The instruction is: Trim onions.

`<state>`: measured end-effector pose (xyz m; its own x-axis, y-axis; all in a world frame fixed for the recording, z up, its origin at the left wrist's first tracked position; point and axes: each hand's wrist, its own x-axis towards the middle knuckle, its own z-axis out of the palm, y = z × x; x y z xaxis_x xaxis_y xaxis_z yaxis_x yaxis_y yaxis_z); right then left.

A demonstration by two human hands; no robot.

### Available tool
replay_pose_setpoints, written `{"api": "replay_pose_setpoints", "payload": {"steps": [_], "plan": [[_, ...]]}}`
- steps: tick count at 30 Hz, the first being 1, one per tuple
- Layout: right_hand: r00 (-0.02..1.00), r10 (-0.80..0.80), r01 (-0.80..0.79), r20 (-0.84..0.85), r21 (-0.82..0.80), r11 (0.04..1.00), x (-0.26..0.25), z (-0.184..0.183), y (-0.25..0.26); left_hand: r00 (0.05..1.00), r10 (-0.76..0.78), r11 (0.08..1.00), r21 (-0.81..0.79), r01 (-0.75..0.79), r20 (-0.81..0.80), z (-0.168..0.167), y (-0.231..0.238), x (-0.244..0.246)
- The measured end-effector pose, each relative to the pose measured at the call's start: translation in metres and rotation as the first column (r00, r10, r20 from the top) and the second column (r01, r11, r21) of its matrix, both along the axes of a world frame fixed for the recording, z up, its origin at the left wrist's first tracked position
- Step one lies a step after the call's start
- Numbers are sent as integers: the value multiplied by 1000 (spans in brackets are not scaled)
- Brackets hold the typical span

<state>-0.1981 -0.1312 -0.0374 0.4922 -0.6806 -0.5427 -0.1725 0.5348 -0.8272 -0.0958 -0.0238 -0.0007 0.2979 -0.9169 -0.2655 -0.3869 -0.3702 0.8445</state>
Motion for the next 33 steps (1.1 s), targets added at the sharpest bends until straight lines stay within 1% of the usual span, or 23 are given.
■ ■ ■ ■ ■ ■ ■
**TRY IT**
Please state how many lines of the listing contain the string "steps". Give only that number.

**ANSWER BOX**
3